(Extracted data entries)
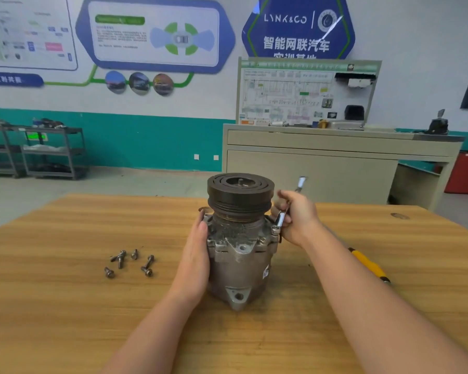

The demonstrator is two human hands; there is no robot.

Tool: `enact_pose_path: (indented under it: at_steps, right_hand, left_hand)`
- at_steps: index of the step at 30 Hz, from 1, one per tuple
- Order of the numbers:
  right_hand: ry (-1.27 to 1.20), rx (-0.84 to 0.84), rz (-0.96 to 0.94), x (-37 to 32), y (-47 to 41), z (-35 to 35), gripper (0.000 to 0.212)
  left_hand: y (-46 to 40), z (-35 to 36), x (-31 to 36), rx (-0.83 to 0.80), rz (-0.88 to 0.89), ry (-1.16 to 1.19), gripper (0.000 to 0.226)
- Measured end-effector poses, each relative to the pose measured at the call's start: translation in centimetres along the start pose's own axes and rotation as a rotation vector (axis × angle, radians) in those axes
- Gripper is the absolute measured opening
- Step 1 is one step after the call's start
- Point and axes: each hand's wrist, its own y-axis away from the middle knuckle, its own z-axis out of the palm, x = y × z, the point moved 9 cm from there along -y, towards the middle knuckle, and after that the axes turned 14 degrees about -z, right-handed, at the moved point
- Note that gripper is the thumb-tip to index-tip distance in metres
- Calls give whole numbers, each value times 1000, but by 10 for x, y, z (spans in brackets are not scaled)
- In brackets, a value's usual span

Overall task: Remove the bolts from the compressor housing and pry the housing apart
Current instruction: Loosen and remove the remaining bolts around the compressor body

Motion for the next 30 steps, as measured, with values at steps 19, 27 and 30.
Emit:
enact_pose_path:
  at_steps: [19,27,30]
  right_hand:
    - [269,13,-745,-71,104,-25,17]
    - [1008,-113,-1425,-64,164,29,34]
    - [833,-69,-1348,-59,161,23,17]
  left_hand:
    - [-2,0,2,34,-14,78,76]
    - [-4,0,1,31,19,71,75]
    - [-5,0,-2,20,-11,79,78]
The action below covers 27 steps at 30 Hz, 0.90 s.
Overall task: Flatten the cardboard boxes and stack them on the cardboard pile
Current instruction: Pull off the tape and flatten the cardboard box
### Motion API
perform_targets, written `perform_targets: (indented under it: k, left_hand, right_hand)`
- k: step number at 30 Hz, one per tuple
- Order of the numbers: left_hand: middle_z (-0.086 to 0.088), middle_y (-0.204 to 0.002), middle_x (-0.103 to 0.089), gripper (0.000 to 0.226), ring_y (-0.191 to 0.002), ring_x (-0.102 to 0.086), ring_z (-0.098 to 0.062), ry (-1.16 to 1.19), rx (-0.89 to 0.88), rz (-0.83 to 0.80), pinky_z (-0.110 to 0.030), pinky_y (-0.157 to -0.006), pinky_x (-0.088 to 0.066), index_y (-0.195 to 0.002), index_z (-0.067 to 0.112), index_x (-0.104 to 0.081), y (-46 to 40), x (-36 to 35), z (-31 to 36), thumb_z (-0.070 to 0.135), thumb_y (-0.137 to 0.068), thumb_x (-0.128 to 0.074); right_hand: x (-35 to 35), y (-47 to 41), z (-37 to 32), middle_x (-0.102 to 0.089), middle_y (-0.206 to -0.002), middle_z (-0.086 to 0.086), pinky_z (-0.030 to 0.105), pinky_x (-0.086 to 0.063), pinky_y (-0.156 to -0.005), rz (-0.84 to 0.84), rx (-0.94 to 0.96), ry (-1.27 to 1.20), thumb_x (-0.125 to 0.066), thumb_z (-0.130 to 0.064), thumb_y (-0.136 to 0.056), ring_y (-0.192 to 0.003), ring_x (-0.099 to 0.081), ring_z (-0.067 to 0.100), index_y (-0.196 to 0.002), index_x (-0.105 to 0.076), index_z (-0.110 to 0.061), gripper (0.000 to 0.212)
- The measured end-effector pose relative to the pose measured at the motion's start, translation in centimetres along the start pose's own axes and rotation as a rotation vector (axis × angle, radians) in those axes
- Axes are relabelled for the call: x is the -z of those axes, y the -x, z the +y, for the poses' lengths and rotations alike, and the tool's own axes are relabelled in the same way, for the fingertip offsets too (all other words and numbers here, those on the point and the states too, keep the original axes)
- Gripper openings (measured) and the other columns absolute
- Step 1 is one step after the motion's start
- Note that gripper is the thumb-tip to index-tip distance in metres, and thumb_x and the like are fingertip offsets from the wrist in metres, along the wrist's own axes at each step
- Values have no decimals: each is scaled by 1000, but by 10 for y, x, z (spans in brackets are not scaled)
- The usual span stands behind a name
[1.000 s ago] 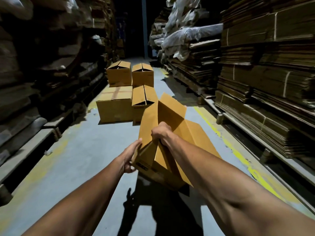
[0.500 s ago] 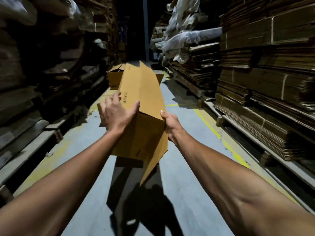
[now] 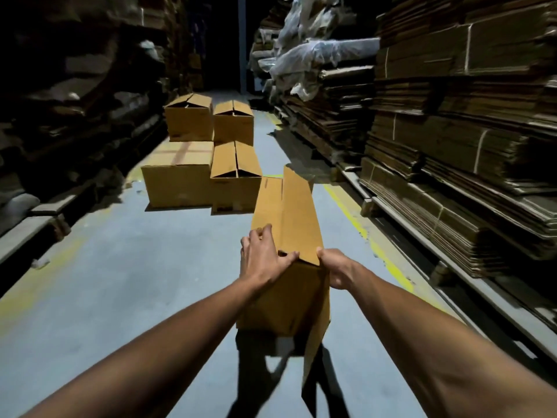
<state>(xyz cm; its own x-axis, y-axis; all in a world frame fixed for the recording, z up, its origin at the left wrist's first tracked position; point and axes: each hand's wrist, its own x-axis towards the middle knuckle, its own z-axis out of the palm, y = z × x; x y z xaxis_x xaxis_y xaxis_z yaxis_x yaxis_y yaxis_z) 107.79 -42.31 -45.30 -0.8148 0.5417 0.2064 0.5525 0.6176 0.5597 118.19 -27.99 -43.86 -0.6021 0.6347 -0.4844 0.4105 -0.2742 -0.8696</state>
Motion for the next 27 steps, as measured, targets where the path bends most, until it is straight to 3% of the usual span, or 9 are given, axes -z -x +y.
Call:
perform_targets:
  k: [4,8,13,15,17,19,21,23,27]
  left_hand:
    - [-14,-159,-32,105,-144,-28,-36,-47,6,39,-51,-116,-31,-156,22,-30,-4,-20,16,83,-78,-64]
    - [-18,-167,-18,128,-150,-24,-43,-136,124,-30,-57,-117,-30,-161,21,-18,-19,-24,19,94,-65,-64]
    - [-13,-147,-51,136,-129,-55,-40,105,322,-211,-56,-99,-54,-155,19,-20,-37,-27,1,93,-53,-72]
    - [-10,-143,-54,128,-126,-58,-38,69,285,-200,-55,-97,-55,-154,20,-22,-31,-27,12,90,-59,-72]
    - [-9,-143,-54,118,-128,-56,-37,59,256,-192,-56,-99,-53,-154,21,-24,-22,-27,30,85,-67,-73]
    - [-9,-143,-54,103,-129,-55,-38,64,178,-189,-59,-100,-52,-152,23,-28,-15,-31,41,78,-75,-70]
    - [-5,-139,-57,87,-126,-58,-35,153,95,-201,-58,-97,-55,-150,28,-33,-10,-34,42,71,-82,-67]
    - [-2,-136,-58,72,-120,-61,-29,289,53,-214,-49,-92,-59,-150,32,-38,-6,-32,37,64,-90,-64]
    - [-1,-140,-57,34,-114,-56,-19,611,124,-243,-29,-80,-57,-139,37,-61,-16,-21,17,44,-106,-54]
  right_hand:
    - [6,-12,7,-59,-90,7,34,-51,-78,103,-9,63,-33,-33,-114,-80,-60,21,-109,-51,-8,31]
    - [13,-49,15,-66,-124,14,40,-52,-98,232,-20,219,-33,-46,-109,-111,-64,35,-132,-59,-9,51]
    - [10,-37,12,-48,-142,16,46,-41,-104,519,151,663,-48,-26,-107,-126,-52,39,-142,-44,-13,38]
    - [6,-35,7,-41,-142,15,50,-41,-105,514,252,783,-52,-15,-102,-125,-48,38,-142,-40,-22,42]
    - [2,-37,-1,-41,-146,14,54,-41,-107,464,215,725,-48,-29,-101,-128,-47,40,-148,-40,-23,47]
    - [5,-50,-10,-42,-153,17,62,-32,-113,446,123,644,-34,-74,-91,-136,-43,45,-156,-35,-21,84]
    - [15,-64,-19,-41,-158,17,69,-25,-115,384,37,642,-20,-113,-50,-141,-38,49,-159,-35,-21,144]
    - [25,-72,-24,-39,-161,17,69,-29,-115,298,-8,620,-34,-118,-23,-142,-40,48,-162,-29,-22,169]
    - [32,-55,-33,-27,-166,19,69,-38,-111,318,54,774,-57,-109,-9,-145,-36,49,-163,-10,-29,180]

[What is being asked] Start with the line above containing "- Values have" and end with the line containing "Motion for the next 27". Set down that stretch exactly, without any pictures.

[Answer for this exercise]
- Values have no decimals: each is scaled by 1000, but by 10 for y, x, z (spans in brackets are not scaled)
- The usual span stands behind a name
[1.000 s ago] 
[0.500 s ago] 
[now] 
<state>(xyz cm; its own x-axis, y-axis; all in a world frame fixed for the recording, z up, its origin at the left wrist's first tracked position; point and axes: each hand's wrist, its own x-axis towards the middle knuckle, its own z-axis out of the palm, y = z × x; x y z xaxis_x xaxis_y xaxis_z yaxis_x yaxis_y yaxis_z) 107.79 -42.31 -45.30 -0.8148 0.5417 0.2064 0.5525 0.6176 0.5597 118.19 -27.99 -43.86 -0.6021 0.6347 -0.4844 0.4105 -0.2742 -0.8696</state>
Motion for the next 27 steps, as measured, targets where the path bends most, until it is straight to 3% of the usual span, or 9 are given, axes -z -x +y.

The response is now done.